While the D.C. Council considers decriminalizing small amounts of marijuana, a group of activists wants to legalize it and they want D.C. voters to decide.
The majority of D.C. councilmembers have signed on to a bill that would make having less than an ounce of marijuana a civil offense that results in a fine -- like a speeding ticket -- but some activists say that’s not enough. They want to be able to grow their own pot, and they don’t want police to have any authority over it.
“People don’t want to be harassed anymore,” said Adam Eidinger, of DCMJ 2014. “People want rights.”
Supporters of legalizing marijuana appeared before the D.C. Board of Elections Wednesday to get legalization on the November 2014 ballot for voters to decide.
D.C. Councilmember Tommy Wells, who wrote the decriminalization legislation, said his bill isn’t as much about pot as it is the 6,000 people who are getting arrested for it each year.
“About 90 percent of those that are arrested in the District of Columbia for using small amounts of marijuana are African-American,” he said. “We have an issue of social justice and also an issue of overuse of our courts, overuse of our whole justice system and police.”
Decriminalizing pot will lead to confusion, Eidinger said.
“People think it’s legal, though it’s not, and the black market is just going to keep having more customers, I think, because no one is growing it for themselves, and growing it will still be an arrest-able offense,” he said.
He’s concerned the legislation the council is considering will open the door to police harassing young people at concerts and other events.
“I don’t believe growing marijuana in your home is really an issue of social justice, that’s more about legalizing the substance, and I’m not sure that our city is ready to do that,” Wells said.
“Any amount of marijuana, even a roach, a partially burnt marijuana cigarette, is a criminal misdemeanor,” criminal defense attorney Paul Zukerberg said. “Means you get arrested, your name is entered into the national criminal database, you have to go to court, hire a lawyer, and you face jail time. These are things that are permanently on your record so when you’re looking to get a job.”
“It’s a barrier to getting jobs,” Wells said. “Sometimes it’s a barrier to housing, a barrier to getting student loans.”
DCMJ proposed making possession of less than two ounces or growing up to three plants civil rather than criminal offenses, punishable by fines up to $100 assessed by alcohol regulation authorities, prohibiting police from arresting or detaining those in violation in most circumstances.
Attorney General Irv Nathan found a provision requiring offenders under the age of 18 to attend a drug awareness program violates a city restriction preventing ballot items from appropriating taxpayer funds, The Washington Post reported.

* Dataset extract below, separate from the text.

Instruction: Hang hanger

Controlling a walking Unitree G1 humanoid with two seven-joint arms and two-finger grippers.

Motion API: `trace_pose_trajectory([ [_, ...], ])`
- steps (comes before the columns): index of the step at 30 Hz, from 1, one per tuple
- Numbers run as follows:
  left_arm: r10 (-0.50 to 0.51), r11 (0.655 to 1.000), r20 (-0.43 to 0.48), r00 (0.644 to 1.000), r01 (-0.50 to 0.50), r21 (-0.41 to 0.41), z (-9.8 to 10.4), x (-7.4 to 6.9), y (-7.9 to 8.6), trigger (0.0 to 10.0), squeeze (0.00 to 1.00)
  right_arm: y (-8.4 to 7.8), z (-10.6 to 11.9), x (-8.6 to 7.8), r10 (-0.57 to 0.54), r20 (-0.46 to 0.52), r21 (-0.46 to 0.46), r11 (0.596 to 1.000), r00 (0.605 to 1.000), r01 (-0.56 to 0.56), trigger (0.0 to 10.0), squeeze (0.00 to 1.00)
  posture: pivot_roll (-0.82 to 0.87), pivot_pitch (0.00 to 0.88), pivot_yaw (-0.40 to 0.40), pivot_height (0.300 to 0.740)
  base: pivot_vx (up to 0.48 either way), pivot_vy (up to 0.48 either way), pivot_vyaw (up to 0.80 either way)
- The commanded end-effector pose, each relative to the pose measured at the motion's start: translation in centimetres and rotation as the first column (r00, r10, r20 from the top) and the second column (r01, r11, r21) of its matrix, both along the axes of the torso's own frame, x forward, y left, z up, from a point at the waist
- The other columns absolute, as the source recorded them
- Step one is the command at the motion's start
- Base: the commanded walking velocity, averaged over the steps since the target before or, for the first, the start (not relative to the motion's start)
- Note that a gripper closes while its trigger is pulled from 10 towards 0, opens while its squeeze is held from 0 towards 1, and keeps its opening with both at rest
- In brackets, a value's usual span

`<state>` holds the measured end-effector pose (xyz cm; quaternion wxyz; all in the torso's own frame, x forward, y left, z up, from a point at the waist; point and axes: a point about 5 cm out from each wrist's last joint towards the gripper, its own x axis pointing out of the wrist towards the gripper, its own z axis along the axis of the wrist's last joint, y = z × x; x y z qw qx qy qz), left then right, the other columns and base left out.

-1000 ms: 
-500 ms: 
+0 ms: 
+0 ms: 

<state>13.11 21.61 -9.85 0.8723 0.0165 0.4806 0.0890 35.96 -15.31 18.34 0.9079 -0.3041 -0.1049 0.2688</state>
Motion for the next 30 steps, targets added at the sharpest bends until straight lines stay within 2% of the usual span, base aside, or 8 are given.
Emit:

He also said adding marijuana offenders to the groups protected by D.C.’s Human Rights Act could be a financial liability for the city and possession would remain illegal under federal law and he is unaware of a statute allowing the council to prevent police from arresting individuals in violation of federal law.
So DCMJ pulled the proposal and will submit a new one, possibly this week, Eidinger said.
The bill to decriminalize marijuana is expected to pass the council later this year and could be law by early 2014 – about the same time voters could be asked if smoking pot should be legal in the nation’s capital.